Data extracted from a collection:
________

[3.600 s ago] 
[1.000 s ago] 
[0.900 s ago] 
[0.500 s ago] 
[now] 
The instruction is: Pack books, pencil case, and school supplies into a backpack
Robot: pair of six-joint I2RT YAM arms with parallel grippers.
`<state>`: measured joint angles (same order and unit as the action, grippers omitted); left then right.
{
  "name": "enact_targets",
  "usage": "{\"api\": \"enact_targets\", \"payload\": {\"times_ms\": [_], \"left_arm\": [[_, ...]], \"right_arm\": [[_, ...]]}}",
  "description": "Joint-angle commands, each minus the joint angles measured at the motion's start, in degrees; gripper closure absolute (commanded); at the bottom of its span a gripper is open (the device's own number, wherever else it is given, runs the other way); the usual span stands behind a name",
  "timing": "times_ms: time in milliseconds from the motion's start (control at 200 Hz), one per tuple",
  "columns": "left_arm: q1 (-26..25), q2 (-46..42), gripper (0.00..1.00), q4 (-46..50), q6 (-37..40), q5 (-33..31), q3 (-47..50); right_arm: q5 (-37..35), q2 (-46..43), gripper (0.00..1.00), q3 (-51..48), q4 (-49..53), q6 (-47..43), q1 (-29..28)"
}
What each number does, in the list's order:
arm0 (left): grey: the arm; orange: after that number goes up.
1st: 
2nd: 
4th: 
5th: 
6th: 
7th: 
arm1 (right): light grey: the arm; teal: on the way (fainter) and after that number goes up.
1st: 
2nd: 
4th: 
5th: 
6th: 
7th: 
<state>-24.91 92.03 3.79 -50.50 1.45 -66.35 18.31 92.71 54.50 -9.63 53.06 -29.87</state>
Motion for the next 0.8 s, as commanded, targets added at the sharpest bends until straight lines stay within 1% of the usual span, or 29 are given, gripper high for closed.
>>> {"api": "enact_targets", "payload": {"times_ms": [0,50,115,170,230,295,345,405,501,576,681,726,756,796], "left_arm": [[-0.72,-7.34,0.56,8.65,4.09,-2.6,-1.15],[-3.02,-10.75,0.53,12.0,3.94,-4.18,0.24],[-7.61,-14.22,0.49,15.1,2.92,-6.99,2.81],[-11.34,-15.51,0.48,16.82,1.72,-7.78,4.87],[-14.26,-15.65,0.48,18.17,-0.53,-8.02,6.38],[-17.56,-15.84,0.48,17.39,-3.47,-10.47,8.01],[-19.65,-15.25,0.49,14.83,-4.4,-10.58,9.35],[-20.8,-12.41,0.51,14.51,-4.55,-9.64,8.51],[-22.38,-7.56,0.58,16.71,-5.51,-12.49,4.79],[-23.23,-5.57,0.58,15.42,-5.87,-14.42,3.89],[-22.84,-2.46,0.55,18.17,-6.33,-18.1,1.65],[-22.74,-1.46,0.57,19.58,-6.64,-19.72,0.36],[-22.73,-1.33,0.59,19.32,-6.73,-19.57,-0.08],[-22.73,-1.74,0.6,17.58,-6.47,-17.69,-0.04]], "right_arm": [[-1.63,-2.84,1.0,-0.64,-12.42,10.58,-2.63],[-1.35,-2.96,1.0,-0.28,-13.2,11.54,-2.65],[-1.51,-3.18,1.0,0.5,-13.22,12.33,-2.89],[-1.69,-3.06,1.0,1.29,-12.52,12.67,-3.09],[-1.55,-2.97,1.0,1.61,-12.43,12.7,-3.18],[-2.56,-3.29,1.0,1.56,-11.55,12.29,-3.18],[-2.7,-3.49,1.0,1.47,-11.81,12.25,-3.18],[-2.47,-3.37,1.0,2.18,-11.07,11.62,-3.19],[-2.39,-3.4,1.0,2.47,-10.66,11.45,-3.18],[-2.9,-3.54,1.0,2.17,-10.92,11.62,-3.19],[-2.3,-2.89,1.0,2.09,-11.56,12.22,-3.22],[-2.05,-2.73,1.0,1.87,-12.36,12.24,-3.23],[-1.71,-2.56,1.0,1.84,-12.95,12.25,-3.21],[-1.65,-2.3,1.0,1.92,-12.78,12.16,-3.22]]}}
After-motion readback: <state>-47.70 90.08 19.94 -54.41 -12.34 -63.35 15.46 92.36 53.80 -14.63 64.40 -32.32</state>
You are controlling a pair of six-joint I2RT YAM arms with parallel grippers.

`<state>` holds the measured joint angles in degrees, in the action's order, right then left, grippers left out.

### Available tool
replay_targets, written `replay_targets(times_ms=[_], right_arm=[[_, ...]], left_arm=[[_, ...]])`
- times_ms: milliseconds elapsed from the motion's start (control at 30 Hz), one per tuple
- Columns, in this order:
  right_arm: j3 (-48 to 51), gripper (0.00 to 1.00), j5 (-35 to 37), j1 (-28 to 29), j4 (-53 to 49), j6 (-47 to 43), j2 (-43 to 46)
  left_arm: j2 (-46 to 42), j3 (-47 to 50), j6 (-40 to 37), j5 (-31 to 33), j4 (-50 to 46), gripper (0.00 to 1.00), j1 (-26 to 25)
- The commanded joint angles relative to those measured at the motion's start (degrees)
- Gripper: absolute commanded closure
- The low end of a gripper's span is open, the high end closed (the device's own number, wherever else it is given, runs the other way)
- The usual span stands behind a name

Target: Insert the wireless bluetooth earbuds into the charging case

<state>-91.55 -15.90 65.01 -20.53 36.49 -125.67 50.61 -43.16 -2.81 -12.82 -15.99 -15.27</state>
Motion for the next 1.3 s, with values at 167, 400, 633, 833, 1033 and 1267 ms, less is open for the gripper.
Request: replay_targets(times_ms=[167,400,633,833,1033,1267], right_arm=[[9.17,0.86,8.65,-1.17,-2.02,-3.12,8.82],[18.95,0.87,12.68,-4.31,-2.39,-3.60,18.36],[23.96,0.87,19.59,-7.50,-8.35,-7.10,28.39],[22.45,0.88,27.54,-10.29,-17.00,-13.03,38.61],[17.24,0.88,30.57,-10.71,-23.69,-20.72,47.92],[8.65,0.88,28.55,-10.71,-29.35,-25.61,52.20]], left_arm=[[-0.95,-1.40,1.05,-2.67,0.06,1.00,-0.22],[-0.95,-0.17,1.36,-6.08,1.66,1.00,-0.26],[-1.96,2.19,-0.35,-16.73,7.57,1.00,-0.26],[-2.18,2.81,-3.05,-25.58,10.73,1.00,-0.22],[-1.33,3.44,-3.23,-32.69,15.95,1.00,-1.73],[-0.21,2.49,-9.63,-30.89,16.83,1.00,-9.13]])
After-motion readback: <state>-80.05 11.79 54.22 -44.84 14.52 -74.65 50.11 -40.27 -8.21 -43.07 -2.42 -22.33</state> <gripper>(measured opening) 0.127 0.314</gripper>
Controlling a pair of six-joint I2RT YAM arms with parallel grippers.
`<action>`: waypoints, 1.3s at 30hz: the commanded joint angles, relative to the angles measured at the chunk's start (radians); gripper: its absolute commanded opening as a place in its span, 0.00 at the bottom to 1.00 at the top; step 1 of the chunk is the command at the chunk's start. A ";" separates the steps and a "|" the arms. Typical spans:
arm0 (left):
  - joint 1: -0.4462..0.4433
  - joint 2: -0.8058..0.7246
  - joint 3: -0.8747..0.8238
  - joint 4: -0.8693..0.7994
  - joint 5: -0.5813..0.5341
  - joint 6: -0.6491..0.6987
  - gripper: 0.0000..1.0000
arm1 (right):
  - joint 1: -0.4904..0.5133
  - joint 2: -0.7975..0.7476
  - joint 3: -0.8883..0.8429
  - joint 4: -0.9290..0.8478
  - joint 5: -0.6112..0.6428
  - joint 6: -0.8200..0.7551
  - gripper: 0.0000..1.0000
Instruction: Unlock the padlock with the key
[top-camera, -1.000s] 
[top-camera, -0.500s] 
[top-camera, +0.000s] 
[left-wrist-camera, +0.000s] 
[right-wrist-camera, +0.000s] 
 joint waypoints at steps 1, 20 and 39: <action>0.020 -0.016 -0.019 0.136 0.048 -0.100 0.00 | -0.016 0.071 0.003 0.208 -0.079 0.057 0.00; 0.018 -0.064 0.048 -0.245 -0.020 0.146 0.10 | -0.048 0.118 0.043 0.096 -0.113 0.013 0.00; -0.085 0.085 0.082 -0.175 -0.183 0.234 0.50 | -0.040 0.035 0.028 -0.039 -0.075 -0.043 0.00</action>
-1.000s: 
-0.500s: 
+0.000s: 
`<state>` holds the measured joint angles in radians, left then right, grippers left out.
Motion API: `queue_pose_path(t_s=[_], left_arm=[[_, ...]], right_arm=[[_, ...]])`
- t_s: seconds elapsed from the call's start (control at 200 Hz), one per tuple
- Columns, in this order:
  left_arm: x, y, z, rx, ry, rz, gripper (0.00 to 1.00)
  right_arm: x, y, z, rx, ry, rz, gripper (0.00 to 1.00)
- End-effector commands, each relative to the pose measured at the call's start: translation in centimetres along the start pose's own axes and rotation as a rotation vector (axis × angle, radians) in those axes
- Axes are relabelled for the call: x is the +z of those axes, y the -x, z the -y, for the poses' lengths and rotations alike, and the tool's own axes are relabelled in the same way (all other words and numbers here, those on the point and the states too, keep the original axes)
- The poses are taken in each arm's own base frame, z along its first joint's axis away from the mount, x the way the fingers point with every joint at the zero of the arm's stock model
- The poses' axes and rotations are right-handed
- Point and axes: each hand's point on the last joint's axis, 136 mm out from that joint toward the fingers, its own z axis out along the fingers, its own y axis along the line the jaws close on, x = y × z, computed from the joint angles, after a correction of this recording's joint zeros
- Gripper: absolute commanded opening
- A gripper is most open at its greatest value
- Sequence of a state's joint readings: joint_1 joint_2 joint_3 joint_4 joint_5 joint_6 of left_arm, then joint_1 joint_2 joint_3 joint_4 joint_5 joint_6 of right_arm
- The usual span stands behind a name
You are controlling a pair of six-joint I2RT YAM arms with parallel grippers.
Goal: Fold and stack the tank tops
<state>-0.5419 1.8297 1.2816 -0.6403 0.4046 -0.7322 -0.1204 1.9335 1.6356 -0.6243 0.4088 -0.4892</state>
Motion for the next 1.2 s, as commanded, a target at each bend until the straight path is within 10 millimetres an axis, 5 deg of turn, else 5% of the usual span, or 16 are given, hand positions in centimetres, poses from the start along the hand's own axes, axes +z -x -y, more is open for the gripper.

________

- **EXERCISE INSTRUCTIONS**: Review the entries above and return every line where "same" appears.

- **TASK OUTPUT**:
`<state>`: measured joint angles (same order and unit as the action, grippers omitted); left then right.
- Axes are relabelled for the call: x is the +z of those axes, y the -x, z the -y, for the poses' lengths and rotations alike, and the tool's own axes are relabelled in the same way (all other words and numbers here, those on the point and the states too, keep the original axes)

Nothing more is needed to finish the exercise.